Posts: 1208 | Registered: Aug 2010 | From: Canada
hard_yards
♀ Member
Member # 23549
Default  Posted: 12:51 AM, March 26th (Saturday), 2011View ProfileEdit MessagePrivate MessageHomepage

Hurting38 I'm just about in tears for you, I just cant believe this.


So nice to know that as long as they live by their f@#ked up code everything else is ok, Full disclosure marriage, what sort of f@#ked up thing is that? It's ok to flash your chest at someone else's husband as long as her husband knows about it? never mind the other poor sod in this, married to the guy getting the pics. Well, good to know, guess that's ok then. OMG. Also, so nice to know that she's so "loyal" to her friends, that she'd lie if asked what's going on by the BS.

I'm probably going to get banned for this, but I'm so angry.

Hurting38, don't for one minute think that these are "normal" people, who does this shit? really, I can't think of anyone I know that would indulge in this, but then, who do we really know anyway.

It's sickening to think that while you were struggling with D-Day and counseling for his ONS f@#k-up, he was flashing god knows what to this person, because I'm sure if she did it, he did too.

Have you had a look for that webcam? they can be damn small and easy to hide, but it will be there somewhere.

Oh honey, I feel your pain, I wish I could help, we all do.

By the way, that job, things sometimes come into our lives at just the right time, I believe this is one of them.

Hugs honey, lots of hugs.

(ok I'm a chicken, I changed some of the spelling )

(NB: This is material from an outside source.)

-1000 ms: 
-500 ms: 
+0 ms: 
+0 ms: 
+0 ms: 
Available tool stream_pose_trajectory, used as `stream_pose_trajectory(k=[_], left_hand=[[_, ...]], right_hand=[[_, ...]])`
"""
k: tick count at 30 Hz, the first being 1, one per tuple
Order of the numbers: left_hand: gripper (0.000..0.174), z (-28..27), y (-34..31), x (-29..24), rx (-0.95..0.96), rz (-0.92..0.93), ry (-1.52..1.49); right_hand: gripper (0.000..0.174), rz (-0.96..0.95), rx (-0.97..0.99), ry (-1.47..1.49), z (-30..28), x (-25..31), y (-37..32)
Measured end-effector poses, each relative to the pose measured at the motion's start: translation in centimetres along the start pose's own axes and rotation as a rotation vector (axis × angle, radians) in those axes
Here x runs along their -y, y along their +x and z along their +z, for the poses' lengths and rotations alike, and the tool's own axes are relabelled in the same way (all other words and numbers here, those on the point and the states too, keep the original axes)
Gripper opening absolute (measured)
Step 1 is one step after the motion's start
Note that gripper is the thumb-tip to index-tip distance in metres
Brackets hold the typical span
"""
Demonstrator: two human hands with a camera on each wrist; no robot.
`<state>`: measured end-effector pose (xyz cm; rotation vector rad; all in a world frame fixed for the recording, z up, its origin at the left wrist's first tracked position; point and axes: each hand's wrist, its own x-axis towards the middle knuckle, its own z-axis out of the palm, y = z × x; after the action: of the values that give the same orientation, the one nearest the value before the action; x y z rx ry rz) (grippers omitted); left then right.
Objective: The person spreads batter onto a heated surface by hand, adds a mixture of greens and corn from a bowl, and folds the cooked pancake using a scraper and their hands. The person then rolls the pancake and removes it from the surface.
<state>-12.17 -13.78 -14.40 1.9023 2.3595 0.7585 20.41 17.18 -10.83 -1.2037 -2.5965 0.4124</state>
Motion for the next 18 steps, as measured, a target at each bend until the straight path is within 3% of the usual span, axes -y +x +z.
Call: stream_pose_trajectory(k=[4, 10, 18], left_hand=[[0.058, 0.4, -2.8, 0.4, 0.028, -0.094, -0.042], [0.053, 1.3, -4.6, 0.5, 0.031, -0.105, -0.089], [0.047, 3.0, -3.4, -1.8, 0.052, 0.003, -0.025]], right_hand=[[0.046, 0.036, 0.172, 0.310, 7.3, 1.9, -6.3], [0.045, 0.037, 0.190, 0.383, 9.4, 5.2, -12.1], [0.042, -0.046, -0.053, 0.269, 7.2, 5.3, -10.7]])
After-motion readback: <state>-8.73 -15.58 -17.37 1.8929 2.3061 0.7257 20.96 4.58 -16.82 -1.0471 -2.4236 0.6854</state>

[This message edited by hard_yards at 8:26 AM, September 18th (Sunday)]



I feel like I'm in a parallel universe... everything looks the same... but something's just not right...

Posts: 1216 | Registered: Apr 2009
peacelovetea
♀ Member
Member # 26071
Default  Posted: 9:33 AM, March 26th (Saturday), 2011View ProfileEdit MessagePrivate MessageHomepage

Oh, hurting, I am so sorry. I hope he can at least come clean about all of it, give you the details you need.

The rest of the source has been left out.